Outra maneira sedutora de se fomentar a aproximação entre os alunos e essa forma de aprendizado consiste na possibilidade de ela despertar o interesse pessoal deles, seja profissional, seja cultural. Nesse caso teatralizado, poder-se-ia atrair a atenção daqueles que valorizam mais a Língua Portuguesa, a História, a Biologia, a Matemática, a Sociologia, o Direito etc. Isso, de modo geral, possibilita não só que o aluno amplie a sua capacidade de analisar criticamente situações quaisquer, mas também de se projetar sobre elas em função de seus anseios.
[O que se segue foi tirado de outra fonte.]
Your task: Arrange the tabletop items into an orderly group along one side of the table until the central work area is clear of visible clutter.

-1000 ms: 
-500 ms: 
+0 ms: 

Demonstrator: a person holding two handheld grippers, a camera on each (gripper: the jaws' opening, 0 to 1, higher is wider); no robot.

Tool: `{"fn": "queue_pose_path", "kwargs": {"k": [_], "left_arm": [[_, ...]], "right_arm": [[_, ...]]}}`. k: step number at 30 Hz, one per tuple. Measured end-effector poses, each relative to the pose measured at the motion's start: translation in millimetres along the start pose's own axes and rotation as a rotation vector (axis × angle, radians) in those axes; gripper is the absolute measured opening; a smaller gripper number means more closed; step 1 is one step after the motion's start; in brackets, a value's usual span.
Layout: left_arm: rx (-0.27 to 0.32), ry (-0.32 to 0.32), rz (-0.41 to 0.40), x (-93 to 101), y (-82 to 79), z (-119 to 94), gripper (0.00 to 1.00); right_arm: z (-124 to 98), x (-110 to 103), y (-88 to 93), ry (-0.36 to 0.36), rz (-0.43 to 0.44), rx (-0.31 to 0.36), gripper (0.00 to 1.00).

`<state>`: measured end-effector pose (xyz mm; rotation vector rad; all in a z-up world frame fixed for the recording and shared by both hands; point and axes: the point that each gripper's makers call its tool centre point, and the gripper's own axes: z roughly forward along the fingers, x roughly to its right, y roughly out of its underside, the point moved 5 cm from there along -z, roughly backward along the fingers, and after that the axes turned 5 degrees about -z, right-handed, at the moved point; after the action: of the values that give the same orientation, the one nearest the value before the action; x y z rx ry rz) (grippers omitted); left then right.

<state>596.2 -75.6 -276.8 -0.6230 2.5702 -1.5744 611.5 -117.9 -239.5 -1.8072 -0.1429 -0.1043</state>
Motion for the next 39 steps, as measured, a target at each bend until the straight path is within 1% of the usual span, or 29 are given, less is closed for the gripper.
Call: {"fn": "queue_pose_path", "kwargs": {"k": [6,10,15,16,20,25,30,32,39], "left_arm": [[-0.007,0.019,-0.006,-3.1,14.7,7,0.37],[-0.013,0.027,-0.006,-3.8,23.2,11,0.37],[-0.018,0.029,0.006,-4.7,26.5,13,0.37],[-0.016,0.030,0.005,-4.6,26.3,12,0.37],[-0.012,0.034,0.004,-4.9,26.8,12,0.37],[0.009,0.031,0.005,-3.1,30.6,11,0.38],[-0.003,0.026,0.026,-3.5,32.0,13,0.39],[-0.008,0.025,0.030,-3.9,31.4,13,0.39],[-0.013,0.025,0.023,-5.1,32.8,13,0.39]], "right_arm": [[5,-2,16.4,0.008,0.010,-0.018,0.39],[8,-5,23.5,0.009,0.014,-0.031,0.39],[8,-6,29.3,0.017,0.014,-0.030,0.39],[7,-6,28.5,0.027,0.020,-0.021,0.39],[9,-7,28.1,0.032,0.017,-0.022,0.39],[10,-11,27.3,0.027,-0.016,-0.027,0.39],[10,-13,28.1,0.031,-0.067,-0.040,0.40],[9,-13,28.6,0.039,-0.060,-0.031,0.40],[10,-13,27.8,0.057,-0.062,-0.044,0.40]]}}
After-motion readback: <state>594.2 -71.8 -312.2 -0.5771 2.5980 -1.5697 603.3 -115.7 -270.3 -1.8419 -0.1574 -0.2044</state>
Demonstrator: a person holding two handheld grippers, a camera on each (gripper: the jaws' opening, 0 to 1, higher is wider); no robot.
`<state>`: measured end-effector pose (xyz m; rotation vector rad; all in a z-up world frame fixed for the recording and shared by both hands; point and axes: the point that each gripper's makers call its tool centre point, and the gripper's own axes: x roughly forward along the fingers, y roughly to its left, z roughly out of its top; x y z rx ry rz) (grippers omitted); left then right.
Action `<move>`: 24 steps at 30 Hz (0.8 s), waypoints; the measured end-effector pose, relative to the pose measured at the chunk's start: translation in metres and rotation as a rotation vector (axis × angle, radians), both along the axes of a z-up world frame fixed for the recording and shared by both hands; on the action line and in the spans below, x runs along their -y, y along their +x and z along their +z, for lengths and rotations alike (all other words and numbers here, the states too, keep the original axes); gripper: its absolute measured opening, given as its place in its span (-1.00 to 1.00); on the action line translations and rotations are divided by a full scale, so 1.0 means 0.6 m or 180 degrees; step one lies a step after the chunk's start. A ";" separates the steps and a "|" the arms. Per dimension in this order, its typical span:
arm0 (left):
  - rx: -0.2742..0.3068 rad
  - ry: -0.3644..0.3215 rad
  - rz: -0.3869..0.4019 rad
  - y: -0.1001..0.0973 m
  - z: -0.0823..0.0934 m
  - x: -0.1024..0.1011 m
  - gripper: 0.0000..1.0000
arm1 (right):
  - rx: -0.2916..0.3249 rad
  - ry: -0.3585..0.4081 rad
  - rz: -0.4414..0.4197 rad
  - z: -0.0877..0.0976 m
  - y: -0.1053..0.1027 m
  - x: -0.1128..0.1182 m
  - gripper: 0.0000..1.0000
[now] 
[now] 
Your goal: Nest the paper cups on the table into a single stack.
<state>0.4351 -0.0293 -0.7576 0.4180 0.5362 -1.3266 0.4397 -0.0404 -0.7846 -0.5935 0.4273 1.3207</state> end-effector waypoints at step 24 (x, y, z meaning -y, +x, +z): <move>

Para comprovar isso, o aspirante a advogado pode se mostrar mais interessado pelas etapas III e IV, enquanto o aspirante a empresário (que ingressará no ramo da Engenharia, da Economia ou da Administração de Empresas) deverá se mostrar mais interessado pela etapa II, que é superficialmente relativa à Logística.
Desse modo, ao fim da atividade, mesmo que a razão para sedução dos alunos possa ter origens distintas, nota-se que o objetivo maior parece ter sido esclarecido, de modo que todos tenham sido levados a analisar criticamente – tanto de forma micro, quanto macrodisciplinar – as cenas e, como consequência, os conceitos que delas derivam. Com isso, adquire-se a certeza de que as ciências devem ser atreladas a questões próximas à sua realidade e a importância de apreciar coletivamente – isto é, como é sugerido pelo mercado atual – as situações cotidianas.